David Copperfield’s Greatest Hits, Numbers 13 and 14
January 11, 2011 § Leave a comment
Now reading: David Copperfield.
Once again, favorite lines from each chapter:
I cannot describe the state of mind into which I was thrown by this intelligence. The shock of such an event happening so suddenly, and happening to one with whom I had been in any respect at variance — the appalling vacancy in the room he had occupied so lately, where his chair and table seemed to wait for him, and his handwriting of yesterday was like a ghost — the indefinable impossibility of separating him from the place, and feeling, when the door opened, as if he might come in — the lazy hush and rest there was in the office, and the insatiable relish with which our people talked about it, and other people came in and out all day, and gorged themselves with the subject — this is easily intelligible to any one. What I cannot describe is, how, in the innermost recesses of my own heart, I had a lurking jealousy even of Death.

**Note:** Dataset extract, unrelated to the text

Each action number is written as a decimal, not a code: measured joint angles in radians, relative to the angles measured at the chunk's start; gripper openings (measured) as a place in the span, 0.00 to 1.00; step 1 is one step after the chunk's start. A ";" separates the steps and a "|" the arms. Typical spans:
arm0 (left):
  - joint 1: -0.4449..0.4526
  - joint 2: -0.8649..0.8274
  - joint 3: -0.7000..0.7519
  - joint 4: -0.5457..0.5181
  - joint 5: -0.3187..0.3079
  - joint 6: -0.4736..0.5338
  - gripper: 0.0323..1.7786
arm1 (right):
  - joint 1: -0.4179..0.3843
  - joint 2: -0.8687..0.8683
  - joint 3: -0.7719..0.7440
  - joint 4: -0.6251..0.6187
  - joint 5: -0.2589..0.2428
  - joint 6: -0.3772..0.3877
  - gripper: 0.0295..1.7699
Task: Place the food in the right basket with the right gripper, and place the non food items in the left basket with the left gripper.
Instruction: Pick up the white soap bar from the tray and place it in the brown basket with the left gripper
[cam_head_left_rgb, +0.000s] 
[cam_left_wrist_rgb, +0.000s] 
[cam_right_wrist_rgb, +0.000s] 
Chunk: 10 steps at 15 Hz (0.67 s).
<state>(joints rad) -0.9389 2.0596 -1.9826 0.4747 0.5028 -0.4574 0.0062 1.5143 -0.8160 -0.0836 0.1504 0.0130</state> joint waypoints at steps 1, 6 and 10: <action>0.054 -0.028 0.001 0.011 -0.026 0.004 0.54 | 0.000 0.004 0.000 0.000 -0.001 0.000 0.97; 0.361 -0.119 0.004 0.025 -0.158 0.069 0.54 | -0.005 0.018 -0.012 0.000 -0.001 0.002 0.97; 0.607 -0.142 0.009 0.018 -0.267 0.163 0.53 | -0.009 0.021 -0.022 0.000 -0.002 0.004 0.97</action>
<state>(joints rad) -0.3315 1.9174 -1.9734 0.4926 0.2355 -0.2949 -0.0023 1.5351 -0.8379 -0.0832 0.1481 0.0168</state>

As inexplicable and annoying as Dickens’ portrayal of Dora may be, the development of David’s relationship with her is quite well done — you know, besides there being no overt sexual impulse whatsoever — with flashes of surprising truth, such as this admission of jealousy for his beloved’s grief. That “grasping, avaricious wish to shut out everybody from her but myself,” including the dead. And that grotesque image of people “gorg[ing] themselves” on news of the unexpected death!
Any one of these scouts used to think nothing of politely assisting an old lady in black out of a vehicle, killing any proctor whom she inquired for, representing his employer as the lawful successor and representative of that proctor, and bearing the old lady off (sometimes greatly affected) to his employer’s office.

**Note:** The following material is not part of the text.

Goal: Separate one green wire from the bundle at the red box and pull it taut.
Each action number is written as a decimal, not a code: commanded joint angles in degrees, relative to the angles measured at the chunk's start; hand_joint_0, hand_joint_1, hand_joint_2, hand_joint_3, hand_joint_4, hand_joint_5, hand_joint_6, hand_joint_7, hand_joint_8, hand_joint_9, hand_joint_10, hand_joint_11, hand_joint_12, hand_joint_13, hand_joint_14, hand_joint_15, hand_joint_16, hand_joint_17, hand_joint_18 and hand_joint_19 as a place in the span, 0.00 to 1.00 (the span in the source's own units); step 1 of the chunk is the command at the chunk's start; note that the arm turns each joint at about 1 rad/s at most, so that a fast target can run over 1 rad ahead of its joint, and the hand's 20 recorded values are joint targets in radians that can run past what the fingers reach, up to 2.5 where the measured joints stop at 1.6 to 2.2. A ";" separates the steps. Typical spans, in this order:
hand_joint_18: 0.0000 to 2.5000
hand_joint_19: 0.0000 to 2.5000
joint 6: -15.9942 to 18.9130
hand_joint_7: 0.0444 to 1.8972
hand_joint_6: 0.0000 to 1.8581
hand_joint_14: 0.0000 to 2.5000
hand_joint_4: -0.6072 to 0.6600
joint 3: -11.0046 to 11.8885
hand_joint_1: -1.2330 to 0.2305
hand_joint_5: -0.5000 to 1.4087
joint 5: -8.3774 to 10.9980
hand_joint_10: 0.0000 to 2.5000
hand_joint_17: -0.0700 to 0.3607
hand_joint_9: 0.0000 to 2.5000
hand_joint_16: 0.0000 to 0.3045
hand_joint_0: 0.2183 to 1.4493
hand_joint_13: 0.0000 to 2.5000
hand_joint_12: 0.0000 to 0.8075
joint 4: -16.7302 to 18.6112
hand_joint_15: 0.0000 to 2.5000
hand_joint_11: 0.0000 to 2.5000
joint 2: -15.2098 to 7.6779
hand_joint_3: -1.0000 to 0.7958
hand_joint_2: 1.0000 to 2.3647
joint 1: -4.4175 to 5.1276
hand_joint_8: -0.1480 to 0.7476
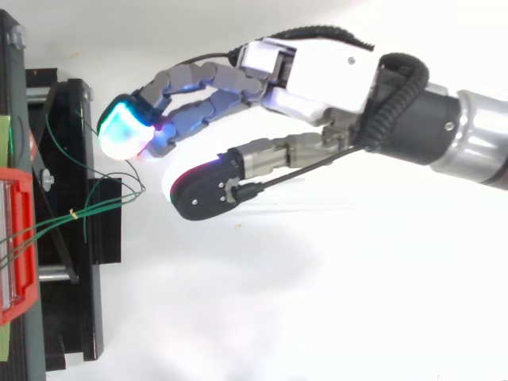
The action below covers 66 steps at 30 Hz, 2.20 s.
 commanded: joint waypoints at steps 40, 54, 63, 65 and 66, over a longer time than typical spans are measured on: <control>0.26 0.11 4.64 0.50 0.27 0.00 0.76 3.56 0.44 0.20 -2.51 0.00 0.43 0.32 0.17 0.28 0.26 0.42 3.77 0.07 0.12 -4.13 0.31 0.00 2.59 0.50; 0.26 0.12 7.80 0.63 0.27 0.00 0.67 3.56 0.44 0.22 -2.86 0.00 0.42 0.33 0.16 0.30 0.27 0.42 0.43 0.08 0.13 -4.13 0.34 0.01 1.45 0.50; 0.26 0.12 9.21 0.71 0.27 0.00 0.63 5.58 0.43 0.22 -4.62 0.00 0.42 0.33 0.16 0.31 0.27 0.42 -3.52 0.08 0.14 -4.13 0.37 0.01 -0.04 0.49; 0.26 0.12 9.12 0.71 0.27 0.00 0.63 6.37 0.43 0.22 -4.88 0.00 0.42 0.33 0.16 0.32 0.27 0.42 -5.02 0.08 0.14 -4.04 0.36 0.01 -0.22 0.50; 0.27 0.12 9.12 0.71 0.27 0.00 0.64 6.81 0.43 0.22 -4.88 0.00 0.42 0.33 0.16 0.32 0.27 0.42 -5.72 0.09 0.14 -4.04 0.36 0.01 -0.31 0.49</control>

Really, this sentence stands in for the page-long, almost completely detachable digression (the last paragraph here) about the “kidnappers and inveiglers” who would hustle those in search of marriage licenses or management of an estate into law offices, getting into fights with each other all the while. Quite a vivid piece of Victorian London street life, that.
“When she was a child,” he said, lifting up his head soon after we were left alone, “she used to talk to me a deal about the sea, and about them coasts where the sea got to be dark blue, and to lay a shining and a shining in the sun. I thowt, odd times, as her father being drownded made her think on it so much. I doen’t know, you see, but maybe she believed — or hoped — he had drifted out to them parts, where the flowers is always a blowing, and the country bright.”
This beginning to Mr. Peggotty’s tale of wandering, in a chapter entitled “The Wanderer,” comes just after a passage describing the change his travels have wrought on his appearance (but not on his “stedfastness of purpose”). It’s a short, beautiful chapter, taking place mostly in a pub out of a “heavy, settled fall” of snow. Something about the chain of passages here made me think of Dickens the genius of genre: how he could slip effortlessly between Gothic, Romantic, domestic, satirical, silver-fork, epistolary, picaresque, more or less all the rest that had preceded him in English literature. Here he blends Romantic with a touch of mystery, a touch of dialect, and does it while working in these themes of death and, especially, drowning that run through the novel.
“Oh!” returned Traddles, laughing, “I assure you, it’s quite an old story, my unfortunate hair. My uncle’s wife couldn’t bear it. She said it exasperated her. It stood very much in my way, too, when I first fell in love with Sophy. Very much!”
“Did she object to it?”
“She didn’t,” rejoined Traddles; “but her eldest sister — the one that’s the Beauty — quite made a game of it, I understand. In fact, all the sisters laugh at it.”
“Agreeable!” said I.
“Yes,” returned Traddles with perfect innocence, “it’s a joke for us. They pretend that Sophy has a lock of it in her desk, and is obliged to shut it in a clasped book, to keep it down. We laught about it.”
Part of an excellent comic dialogue on the standing-up hair and semi-successful courtship of the irrepressible Tommy Traddles.
The man who reviews his own life, as I do mine, in going on here, from page to page, had need to have been a good man indeed, if he would be spared the sharp consciousness of many talents neglected, many opportunities wasted, many erratic and perverted feelings constantly at war within his breast, and defeating him. I do not hold one natural gift, I dare say, that I have not abused. My meaning simply is, that whatever I have tried to do in life, I have tried with all my heart to do well; that whatever I have devoted myself to, I have devoted myself to completely; that, in great aims and in small, I have always been thoroughly in earnest.
Given a huge enough stone, and a life lived very, very well, you could hardly hope for a better epitaph. It’s certainly no model of efficiency or precision, but it’s so Dickensy in the profusion of commas and of feeling.
Of our kneeling down together, side by side; of Dora’s trembling less and less, but always clasping Agnes by the hand; of the service being got through, quietly and gravely; of our all looking at each other in an April state of smiles and tears, when it is over; of my young wife being hysterical in the vestry, and crying for her poor papa, her dear papa.
Between Dora crying for her father, Jip the spaniel throwing up wedding cake, and Aunt Betsey’s frequent warnings, you’d have to think things aren’t going to end so well for David and Dora.